KNOCKED AROUND, HUMBLED AND DISARMED
Growing up in the 70s every kid on the block knew the Heavyweight Champions and their contenders; Muhammad Ali, Joe Frazier, George Foreman, Jerry Quarry. The build up to the fights were such that even those who didn’t care about boxing—or condemned it for being a primitive pastime—knew their names and reputations. They even listened in and checked out the sports page on the following day and witnessed the graphic horrors of head wounds, busted lips, bloody faces and pummeled bodies with grudging and breathless admiration before relapsing into disgust. And there is much to be disgusted with.
For several weeks I’ve been watching the old fights on YouTube and the grandeur of the sport that is part of our literature, part of boxing’s mythology, is not evident in the footage. When you get down to it two guys beating the shit out of each other really is nothing more than two guys beating the shit out of each other. It’s brutal, primitive, and agonizing to watch. When Sugar Ray Robinson beats Jake Lamotta to a pulp or Joe Louis mercilessly annihilates Max Shmelling there is no glory and it makes me wonder exactly what are we celebrating here?

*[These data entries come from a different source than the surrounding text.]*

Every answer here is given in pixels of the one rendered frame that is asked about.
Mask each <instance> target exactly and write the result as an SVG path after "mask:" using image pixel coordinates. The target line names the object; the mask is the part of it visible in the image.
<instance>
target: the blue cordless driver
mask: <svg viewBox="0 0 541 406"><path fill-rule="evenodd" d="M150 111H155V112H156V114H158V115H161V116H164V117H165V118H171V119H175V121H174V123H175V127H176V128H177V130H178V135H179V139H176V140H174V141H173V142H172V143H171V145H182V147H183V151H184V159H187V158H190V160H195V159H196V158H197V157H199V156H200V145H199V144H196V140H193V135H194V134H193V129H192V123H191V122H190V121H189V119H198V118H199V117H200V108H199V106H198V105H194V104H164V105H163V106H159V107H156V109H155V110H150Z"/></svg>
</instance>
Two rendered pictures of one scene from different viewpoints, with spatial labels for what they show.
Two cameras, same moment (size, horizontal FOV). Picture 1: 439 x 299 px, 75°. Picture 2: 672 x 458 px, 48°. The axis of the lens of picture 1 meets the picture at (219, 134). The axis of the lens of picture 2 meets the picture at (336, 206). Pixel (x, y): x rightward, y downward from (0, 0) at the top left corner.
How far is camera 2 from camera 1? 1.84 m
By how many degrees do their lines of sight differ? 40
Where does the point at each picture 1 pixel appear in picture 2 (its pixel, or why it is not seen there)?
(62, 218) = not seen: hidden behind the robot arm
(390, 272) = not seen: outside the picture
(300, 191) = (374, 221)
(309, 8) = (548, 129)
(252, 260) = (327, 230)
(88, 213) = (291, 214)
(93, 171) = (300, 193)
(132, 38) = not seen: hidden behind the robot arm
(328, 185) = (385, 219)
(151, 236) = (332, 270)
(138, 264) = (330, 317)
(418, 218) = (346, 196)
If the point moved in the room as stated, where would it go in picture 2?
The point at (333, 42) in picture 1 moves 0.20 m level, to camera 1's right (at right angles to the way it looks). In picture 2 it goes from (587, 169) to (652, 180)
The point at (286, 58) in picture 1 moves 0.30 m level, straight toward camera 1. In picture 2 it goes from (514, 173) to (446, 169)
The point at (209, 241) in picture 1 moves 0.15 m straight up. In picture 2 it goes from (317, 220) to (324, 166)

But maybe it’s not celebration we’re looking for, but, rather, the base acknowledgment that violence, when confined to an arena and civilized by rules, becomes a ritual in which it is not only safe but necessary to partake.
When I was a kid my father rattled off the names Joe Louis, Rocky Marciano, Sugar Ray Robinson as though their very names could bring back a life long gone; a life lived out in candy stores, pool halls, and barrooms.
A cinematic world lived in black and white where I imagined everything came to a halt as the first bell sounded and the fighters emerged from their corners... Ali, Frazier, Foreman and later Larry Holmes and Leon Spinks were part of this succession of Boxers that could be traced back to John L. Sullivan with more certitude than Pope Benedict can be traced back to Saint Peter. And this ongoing procession of Heavyweight Champions, among a thousand sensations of light and grace, was enough to bind father to son and son to father. Humanity is such that the shared drama of watching two men beating each other to death can result in furthering such mutual love and understanding.
The connection between generations is enough to make relevant most fictions. This passing of the baton from one generation to the next is what makes sports useful in a most fundamental way. The baseball diamond, the gridiron, the boxing ring… They are all timeless spaces and those who go to battle on field or canvas are contemporaries of all the giants and all the dwarfs that ever wielded a bat or tied on a pair of gloves.
I would never have started taking boxing pictures if it hadn’t been for Paul Y., a sports writer and gentleman who is obsessed with boxing and the history of military maneuvers. I’d never been to a boxing match until I found myself ringside at something the promoters called “The Celtic Invasion”. This “Invasion” featured Irish boxers and was put on at Boston’s historic Orpheum Theater just before Saint Patrick’s Day, 2008. For a street photographer there are few things more enticing than watching two guys slug it out. There are no pretensions in the ring, no self-consciousness, no pretending. You can’t will yourself to stop bleeding when you’re cut open, and you can’t help but cringe in anticipation when you’ve been already been knocked around, humbled, and disarmed. But even in defeat these kids have stepped outside of time and into something mythic. Although this “timelessness” may have lasted for no more than 35 seconds, it’s theirs for life. And that’s something worth fighting for.